Joe
Hallock
COM 302TS
University of Washington
Final Project - Print Version
December, 15 2002
Home Page
This web-based essay focuses on an array of
issues to help people become familiar with bioinformatics and how
it’s changing complex biological research. Simply put, bioinformatics
is a blend of biology, information, and mathematics to analyze complex
biological issues. Mr. F. C. Kohli, the former Deputy Chairman of
Tata Consultancy Services (India), said that bioinformatics can
be broadly defined as the interface between Life Sciences and Computational
Sciences.( BioInformatics , page 1) There’s a correlation
between the increase in technology and the increased pace at which
data is being produced. The need for faster, and more accurate,
analysis is the foundation bioinformatics. With computing power,
and the right software tools, scientists have increased the rate
at which new discoveries are made and questions answered.
Before you start reading the essay I’d
like to go over some common biological information so you don’t
feel like you’re in the dark. That said, an organism’s
hereditary and functional information is stored as DNA, RNA, and
proteins. All these are linear chains composed of smaller molecules.

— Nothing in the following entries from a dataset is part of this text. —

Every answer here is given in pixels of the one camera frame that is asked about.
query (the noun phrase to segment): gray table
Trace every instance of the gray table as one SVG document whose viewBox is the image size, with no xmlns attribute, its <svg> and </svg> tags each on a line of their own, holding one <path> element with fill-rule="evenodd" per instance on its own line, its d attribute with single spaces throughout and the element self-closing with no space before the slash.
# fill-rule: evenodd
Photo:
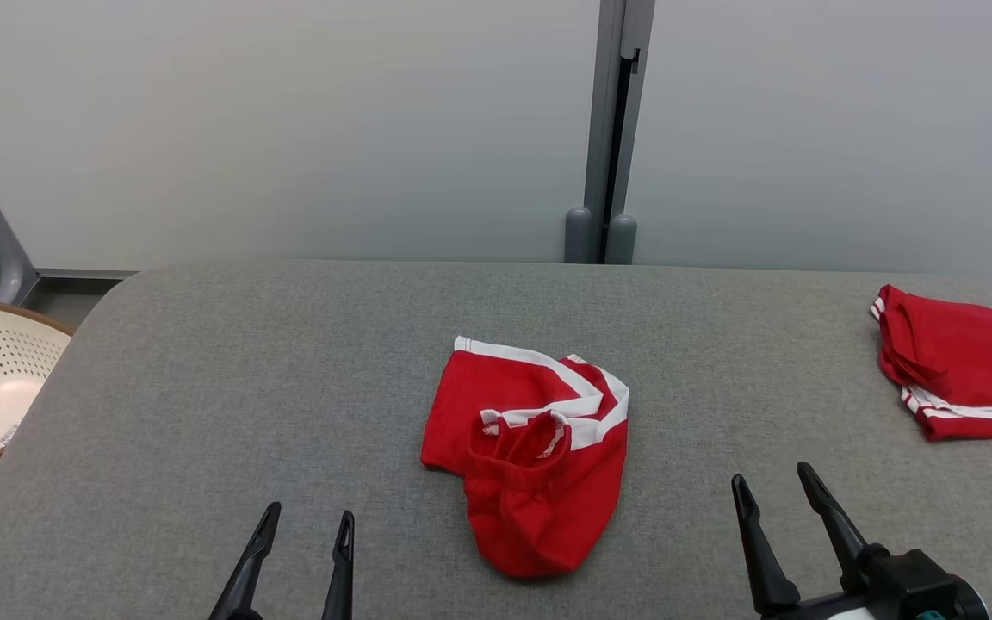
<svg viewBox="0 0 992 620">
<path fill-rule="evenodd" d="M 992 441 L 929 444 L 875 364 L 905 275 L 559 264 L 204 263 L 115 288 L 0 464 L 0 619 L 204 617 L 265 504 L 257 604 L 319 617 L 344 507 L 356 617 L 754 617 L 729 476 L 744 472 L 803 596 L 838 570 L 795 476 L 865 536 L 920 546 L 992 607 Z M 579 353 L 630 385 L 617 513 L 571 576 L 476 553 L 461 482 L 420 466 L 457 334 Z"/>
</svg>

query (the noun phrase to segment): white stripe
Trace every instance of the white stripe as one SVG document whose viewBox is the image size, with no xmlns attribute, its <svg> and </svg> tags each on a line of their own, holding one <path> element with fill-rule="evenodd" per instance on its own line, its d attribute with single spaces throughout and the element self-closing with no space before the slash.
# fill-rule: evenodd
<svg viewBox="0 0 992 620">
<path fill-rule="evenodd" d="M 579 394 L 579 398 L 571 400 L 557 400 L 555 403 L 547 404 L 538 409 L 509 409 L 507 412 L 496 412 L 495 409 L 485 409 L 480 412 L 481 420 L 484 420 L 484 432 L 488 435 L 497 435 L 499 425 L 494 424 L 496 417 L 501 417 L 508 426 L 524 426 L 535 416 L 543 412 L 554 412 L 567 421 L 568 427 L 572 429 L 572 439 L 570 441 L 571 450 L 580 450 L 587 446 L 593 446 L 599 441 L 603 441 L 607 431 L 617 427 L 626 420 L 627 406 L 629 405 L 629 388 L 622 381 L 619 381 L 607 370 L 599 369 L 603 373 L 604 380 L 607 381 L 607 388 L 611 390 L 617 404 L 603 416 L 602 420 L 586 418 L 599 412 L 599 406 L 603 403 L 603 393 L 599 392 L 594 385 L 586 378 L 576 373 L 575 370 L 554 360 L 550 356 L 544 356 L 536 350 L 517 349 L 515 346 L 504 346 L 501 344 L 488 344 L 472 340 L 472 338 L 457 337 L 454 340 L 454 349 L 465 350 L 468 353 L 476 353 L 479 356 L 499 357 L 503 360 L 513 360 L 527 362 L 539 366 L 546 366 L 552 369 L 569 388 Z M 587 364 L 579 356 L 569 356 L 568 360 Z"/>
<path fill-rule="evenodd" d="M 883 301 L 882 297 L 875 298 L 875 302 L 871 304 L 870 310 L 871 316 L 878 321 L 878 315 L 886 313 L 886 302 Z"/>
<path fill-rule="evenodd" d="M 934 395 L 920 385 L 902 388 L 902 401 L 913 412 L 924 412 L 930 419 L 988 419 L 992 420 L 992 406 L 968 407 L 953 405 Z"/>
<path fill-rule="evenodd" d="M 550 413 L 550 415 L 554 416 L 554 439 L 550 439 L 549 446 L 542 451 L 541 455 L 538 455 L 539 459 L 544 459 L 546 456 L 554 454 L 554 448 L 558 444 L 558 441 L 564 437 L 564 427 L 568 426 L 568 420 L 561 413 Z"/>
</svg>

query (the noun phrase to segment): white wall
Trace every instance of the white wall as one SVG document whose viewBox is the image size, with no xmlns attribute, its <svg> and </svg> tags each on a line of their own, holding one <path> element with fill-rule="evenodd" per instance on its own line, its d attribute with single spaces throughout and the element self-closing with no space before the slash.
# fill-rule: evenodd
<svg viewBox="0 0 992 620">
<path fill-rule="evenodd" d="M 38 268 L 559 260 L 598 3 L 0 0 L 0 207 Z"/>
<path fill-rule="evenodd" d="M 659 1 L 635 263 L 992 277 L 992 1 Z"/>
</svg>

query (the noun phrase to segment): folded red shirt
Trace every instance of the folded red shirt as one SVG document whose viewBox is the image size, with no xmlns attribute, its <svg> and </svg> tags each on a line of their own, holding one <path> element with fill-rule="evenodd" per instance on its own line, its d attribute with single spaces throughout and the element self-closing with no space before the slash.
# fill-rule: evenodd
<svg viewBox="0 0 992 620">
<path fill-rule="evenodd" d="M 992 438 L 992 310 L 879 291 L 878 365 L 929 441 Z"/>
<path fill-rule="evenodd" d="M 477 549 L 513 577 L 577 568 L 618 502 L 629 389 L 576 356 L 458 338 L 420 460 L 464 476 Z"/>
<path fill-rule="evenodd" d="M 921 385 L 958 405 L 992 406 L 992 309 L 879 291 L 879 366 L 891 381 Z"/>
</svg>

Each one of these chains are assembled from a fixed alphabet of
well understood chemicals. So for example, DNA is composed of four
deoxyribonucleotides (adenine, thymine, cytosine, and guanine) or
if you remember from biology class in 8th grade A, T, C, and G.
Because these chains are defined components, they can be represented
as sequences of symbols. Furthermore, these sequences can then be
compared to find similarities that suggest the molecules are related
by form or function1. After that you may be feeling a little overwhelmed.
Don’t worry, I plan to cover the basics of bioinformatics
and won’t spend much time on words that have more than 4 syllables.
Navigation
Using the tabs at the top of this page, you’ll
be able to navigate the different sections of this site. The first
tab, “What,” explores the question What is Bioinformatics?
This section describes the past, present, and future possibilities
of bioinformatics. The second tab explores Where bioinformatics
is used and how different institutions cope with their bioinformatics
issues. The next tab focuses on Why bioinformatics is important.
Next I explore the Technology that’s used to gather, compute,
store biological information. The Glossary tab will help you with
technical terms found throughout this essay. And finally the Credits
tab displays parenthetical references and my contact information.
Past
In the late 1960’s Margaret O. Dayhoff
gathered all the available sequence data she could find to create
the first bioinformatics database. The data she gathered came from
the first 10 years of protein sequences (including the first ever
reported sequence in 1956 of bovine insulin) and the first nucleic
acid sequence of yeast alanine tRNA . In 1972 the Protein DataBank,
which studied 3-deminsional protein structures, was released with
10 entries. This Database has grown to over 10,000 . In the late
70’s and early 80’s databases were spread out all over
the world and it wasn’t until 1986 when a large collection
of protein databases were consolidated into a formal database called
SWISS-PROT. The United States government was aware of the importance
of biomedical research, but it wasn’t until November 4th,
1988 that Senator Claude Pepper and President Ronald Regan passed
legislation for establishment of the National Center for Biotechnology
Information (NCBI). This was to be a division of the National Library
of Medicine (NLM) which is located at the National Institutes of
Health (NIH), the world's largest biomedical research facility.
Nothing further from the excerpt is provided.